Three musicians were already playing, one on bouzouki and two on baglama, its higher-pitched sister. The music was rhythmic, insistent, repetitive and the atmosphere charged with anticipation.

Eventually the big attraction emerged from a back room and made his way through the crowd. It took some time. He stopped to shake hands with a dozen people on his way to the area that was slightly raised to create a stage. At each table he accepted a
tsikoudia
and after clinking glasses with everyone close by, he downed it and moved on. He was smartly dressed in a suit and a gleaming white shirt, handsome, charismatic, smiling.

‘That’s Stelios Keromitis,’ Vassili shouted above the noise. He was a rebetika star from Piraeus and for a few nights he was in Thessaloniki.

When he finally reached his fellow musicians, he picked up the bouzouki that was waiting for him and took his seat. He fiddled with the pegs for a moment to tune his instrument, tucked his cigarette neatly between the little finger and third finger of his left hand and, with a nod at the others, began to play. After a few introductory bars he started to sing. It was a growl, like a lion, deep and full of pain and anguish, matching the lyrics, which spoke of death, disease and separation. Such themes were the reality of day-to-day life in the sordid alleyways through which they had walked to reach this place.

A large proportion of people in the room, Vassili included, were refugees from Asia Minor, and a yearning for the land of their birth was ever-present. The half-Eastern, half-Western sound of the music embodied their sense of separation and longing, and they inhaled the pathos of the music as deeply as they took the hashish into their lungs.

As the night wore on, the audience began to sing and occasionally Keromitis’ voice was almost lost. By now he was smoking a narghile and only sang the odd burst between inhalations. The air was opaque with smoke and noise, and alcohol had thickened their sensibilities.

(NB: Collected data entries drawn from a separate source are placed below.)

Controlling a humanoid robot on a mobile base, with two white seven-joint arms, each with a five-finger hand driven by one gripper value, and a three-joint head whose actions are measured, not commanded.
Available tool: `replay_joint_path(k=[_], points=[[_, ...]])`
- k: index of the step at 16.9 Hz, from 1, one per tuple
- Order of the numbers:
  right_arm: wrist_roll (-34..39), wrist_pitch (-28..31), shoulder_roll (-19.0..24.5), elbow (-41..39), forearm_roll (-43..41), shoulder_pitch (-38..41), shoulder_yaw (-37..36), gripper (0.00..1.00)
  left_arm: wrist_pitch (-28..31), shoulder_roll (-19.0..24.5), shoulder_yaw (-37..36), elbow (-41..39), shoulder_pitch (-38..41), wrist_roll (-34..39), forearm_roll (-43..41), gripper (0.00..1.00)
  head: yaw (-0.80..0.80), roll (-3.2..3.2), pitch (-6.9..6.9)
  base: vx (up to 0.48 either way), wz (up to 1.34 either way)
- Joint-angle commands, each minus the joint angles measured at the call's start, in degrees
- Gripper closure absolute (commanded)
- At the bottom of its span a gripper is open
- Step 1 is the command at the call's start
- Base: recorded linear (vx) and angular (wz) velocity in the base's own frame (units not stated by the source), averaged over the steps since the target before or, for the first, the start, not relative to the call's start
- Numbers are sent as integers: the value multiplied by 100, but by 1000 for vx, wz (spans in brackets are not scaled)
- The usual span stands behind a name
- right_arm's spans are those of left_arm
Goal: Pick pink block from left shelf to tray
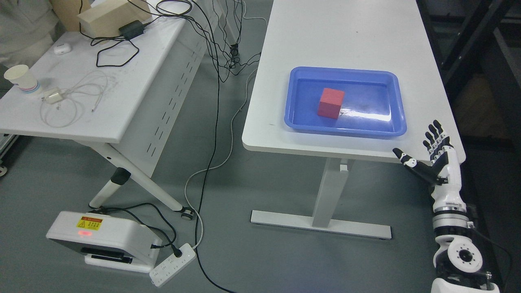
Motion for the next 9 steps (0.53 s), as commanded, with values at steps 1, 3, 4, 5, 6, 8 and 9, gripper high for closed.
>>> replay_joint_path(k=[1,3,4,5,6,8,9], points=[[4,-8,-95,-3,-54,114,-14,0,-5,100,0,-100,-130,-5,-9,0,0,0,0,-86,-279],[4,-8,-95,-3,-54,105,-14,0,-5,100,0,-100,-130,-5,-9,0,0,0,0,-122,-215],[4,-8,-95,-3,-54,105,-14,0,-5,100,0,-100,-130,-5,-9,0,0,0,0,-142,-186],[4,-8,-95,-3,-54,105,-14,0,-5,100,0,-100,-130,-5,-9,0,0,0,0,-142,-186],[4,-8,-95,6,-54,105,-14,0,-5,100,0,-100,-130,-5,-9,0,0,0,1,-113,-106],[4,-8,-95,-3,-54,105,-14,0,-5,100,0,-100,-130,-5,-9,0,0,0,1,-103,-57],[4,0,-95,6,-54,105,-14,0,-5,100,0,-100,-130,-5,-9,0,0,0,1,-69,-9]])
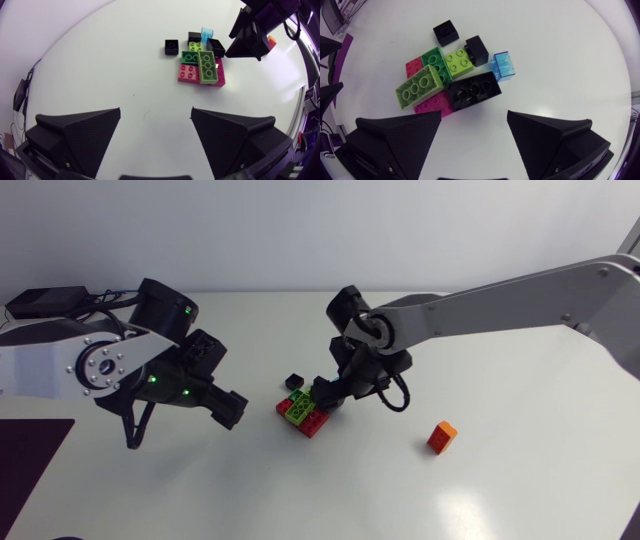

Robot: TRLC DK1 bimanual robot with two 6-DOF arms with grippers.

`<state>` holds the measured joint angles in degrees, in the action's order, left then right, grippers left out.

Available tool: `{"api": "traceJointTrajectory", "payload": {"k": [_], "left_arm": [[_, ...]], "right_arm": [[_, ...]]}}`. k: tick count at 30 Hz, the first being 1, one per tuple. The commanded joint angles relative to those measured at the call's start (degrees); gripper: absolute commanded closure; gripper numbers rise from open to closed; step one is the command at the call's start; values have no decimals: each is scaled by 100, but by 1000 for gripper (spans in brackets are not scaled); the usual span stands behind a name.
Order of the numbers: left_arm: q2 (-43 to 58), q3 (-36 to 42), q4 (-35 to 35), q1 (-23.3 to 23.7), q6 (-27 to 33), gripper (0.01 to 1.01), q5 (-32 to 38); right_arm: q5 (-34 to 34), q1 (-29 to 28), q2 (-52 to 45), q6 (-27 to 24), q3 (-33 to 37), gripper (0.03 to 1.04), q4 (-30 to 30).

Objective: Sort duplo bricks by size, large to the right and small to the left

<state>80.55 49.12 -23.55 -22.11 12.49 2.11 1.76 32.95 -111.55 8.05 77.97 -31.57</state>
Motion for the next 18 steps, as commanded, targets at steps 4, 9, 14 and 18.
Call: {"api": "traceJointTrajectory", "payload": {"k": [4,9,14,18], "left_arm": [[-101,-210,0,233,219,48,-123],[-84,-245,17,233,219,48,-132],[-84,-281,35,225,210,48,-132],[-84,-316,44,207,201,48,-149]], "right_arm": [[44,212,-570,153,561,107,-235],[44,229,-860,153,930,143,-437],[61,142,-992,144,1009,280,-455],[149,106,-913,153,921,613,-350]]}}
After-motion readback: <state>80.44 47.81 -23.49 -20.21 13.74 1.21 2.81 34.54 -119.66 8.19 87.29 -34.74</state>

About three in the morning, a man close to the front stood up and the nearby tables were pulled back. Slowly he began to revolve, his arms outstretched, cigarette in hand, his head angled to the side. Dimitri thought of the dervishes he had once been taken to see. This man’s trance-like state reminded him of theirs, though he looked earthwards rather than to heaven.

The dancer was lean and strong, his unbuttoned shirt revealing a glimpse of powerful torso. His friends began a slow rhythmic hand-clap as he rotated, gradually dropping closer to the ground and never losing his balance as he turned on his haunches and rose again. He seemed in a state of extreme introspection and occasionally, as if pulling energy from the earth, he leaped high into the air.

Dimitri noticed that the few women at the back of the room close to the bar, probably prostitutes, craned their necks to watch. One of them even stood on a chair to see over the crowd.

These women who were paid for sex by the hour would willingly have given their services for nothing to this unselfconscious human being. His sinuous body and apparent oblivion to their admiring glances enthralled them.